The newest members of the workforce, the millennials, have a totally different concept of what traditional benefits they desire in the workplace.  It is widely known that millennials (the nation’s workers whose birth year ranges from the early 1980s to early 2000s) are not the traditional type of tie-and-button-down-shirt employee you might be accustomed to.  This Generation “Y” workforce likes casual Fridays, the open-office concept rather than a “cube farm” and/or telecommuting.  They are also not as loyal and devoted to their employer, opting to work a few years, then leave for greener pastures and repeating that process until they feel they have a job worthy of them.

Yup, millennials are not your traditional employee, but they comprise a growing part of the workforce and will continue to be a force to reckon with down the road.

Traditional employee benefits

While millennials tend to eschew the more traditional health insurance benefits in favor of health benefit programs, it is important to the majority of employees in the workforce that they have good benefits in place.  Healthcare costs are rising all the time, so, while a good wage is always important to a job seeker, it also behooves you to have good benefits in place, and if the employer is willing to provide those benefits, of course, they will reap their own benefits, i.e. obtaining top-of-the-line employees.

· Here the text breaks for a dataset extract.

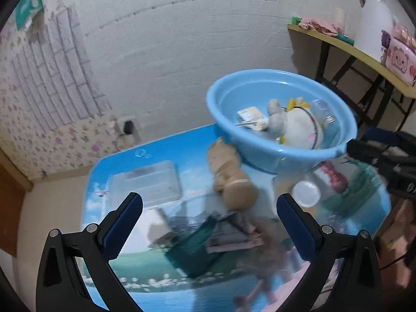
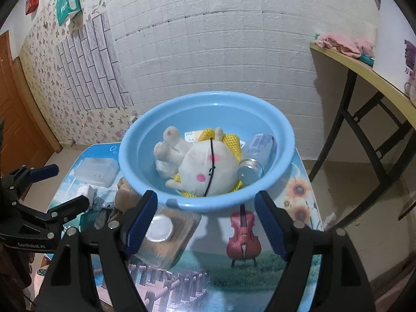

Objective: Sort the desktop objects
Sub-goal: 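Withdraw both grippers from the basin back over the table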

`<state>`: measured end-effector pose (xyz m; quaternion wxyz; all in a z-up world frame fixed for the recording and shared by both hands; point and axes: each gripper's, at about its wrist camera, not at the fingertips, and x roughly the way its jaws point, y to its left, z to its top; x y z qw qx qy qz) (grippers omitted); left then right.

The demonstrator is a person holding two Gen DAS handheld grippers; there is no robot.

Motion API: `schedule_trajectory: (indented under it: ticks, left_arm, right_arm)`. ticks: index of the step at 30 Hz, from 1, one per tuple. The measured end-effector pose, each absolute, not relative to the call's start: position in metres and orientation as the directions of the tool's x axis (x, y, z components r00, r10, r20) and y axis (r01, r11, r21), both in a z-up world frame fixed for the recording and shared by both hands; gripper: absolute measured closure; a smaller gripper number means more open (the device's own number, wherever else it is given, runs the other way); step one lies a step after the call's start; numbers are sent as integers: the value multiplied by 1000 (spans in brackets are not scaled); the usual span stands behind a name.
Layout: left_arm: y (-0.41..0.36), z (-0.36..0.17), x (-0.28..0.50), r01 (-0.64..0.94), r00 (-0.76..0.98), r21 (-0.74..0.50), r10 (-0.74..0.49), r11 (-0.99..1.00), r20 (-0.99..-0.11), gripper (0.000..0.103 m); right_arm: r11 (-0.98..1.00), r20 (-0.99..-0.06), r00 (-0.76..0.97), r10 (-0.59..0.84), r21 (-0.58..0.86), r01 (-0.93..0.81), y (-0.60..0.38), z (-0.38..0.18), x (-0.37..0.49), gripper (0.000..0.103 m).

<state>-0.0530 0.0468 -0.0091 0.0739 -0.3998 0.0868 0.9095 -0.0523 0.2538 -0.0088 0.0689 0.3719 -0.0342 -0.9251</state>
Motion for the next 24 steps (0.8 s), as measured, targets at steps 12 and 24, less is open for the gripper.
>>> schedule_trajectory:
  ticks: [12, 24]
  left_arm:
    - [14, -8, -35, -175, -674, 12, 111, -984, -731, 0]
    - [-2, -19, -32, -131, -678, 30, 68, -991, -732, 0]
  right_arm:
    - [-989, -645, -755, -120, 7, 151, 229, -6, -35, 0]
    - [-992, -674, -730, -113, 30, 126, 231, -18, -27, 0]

But, despite the availability of low-cost healthcare options, most of the nation’s employers plan to change their full-time employee health benefit programs down the line.  Some of the unusual and innovative options employers may use to deliver top employee care will be to focus on individual employee well-being.  To focus on keeping an employee healthy reaps benefits in the long term – better attendance and longevity for the employee as well as their ability to continue to be an asset to the employer by virtue of living a long and healthy life.  Employers going forward will focus on creating a  healthy work environment.  In the past, this might mean having a nurse come to the workplace to administer the yearly flu vaccine.  But today, the healthy work environment also incorporates the idea of a “healthy workplace” that is better for its employees mentally, as well as physically.  Employers are now striving to ensure the work environment is free from negativity such as gossip or bullying… these are big stressors in today’s workplace, and also to encourage “positive peer relationships” so that employees come to work happy and go home happy.  The “open door policy” where any employee should feel free to bypass their immediate boss and/or supervisor and take their workplace troubles directly to the top of the workplace hierarchy is also commonplace.  More and more, employers are inviting the workforce to provide feedback and suggestions to them and they listen with rapt attention on how to create a near-perfect work environment.

Other considerations

The economic recession sadly caused many employers to re-tool their benefit packages.  In some instances, employees had to significantly re-tool their personal budgets to perhaps accommodate insurance premium payments.  There are certain employees, which, out of loyalty for to their employer, elected not to look for greener pastures, and have “stuck it out”, but are paying for items, just taken for granted before, but now out of their own pocket.  There are so many insurance plans available, and, if you’ve not taken the time, nor have the inclination, to scope them out, why not consult with an agent at an insurance company in Short Hills, New Jersey to see what is “out there” and maybe to keep your adequate coverage.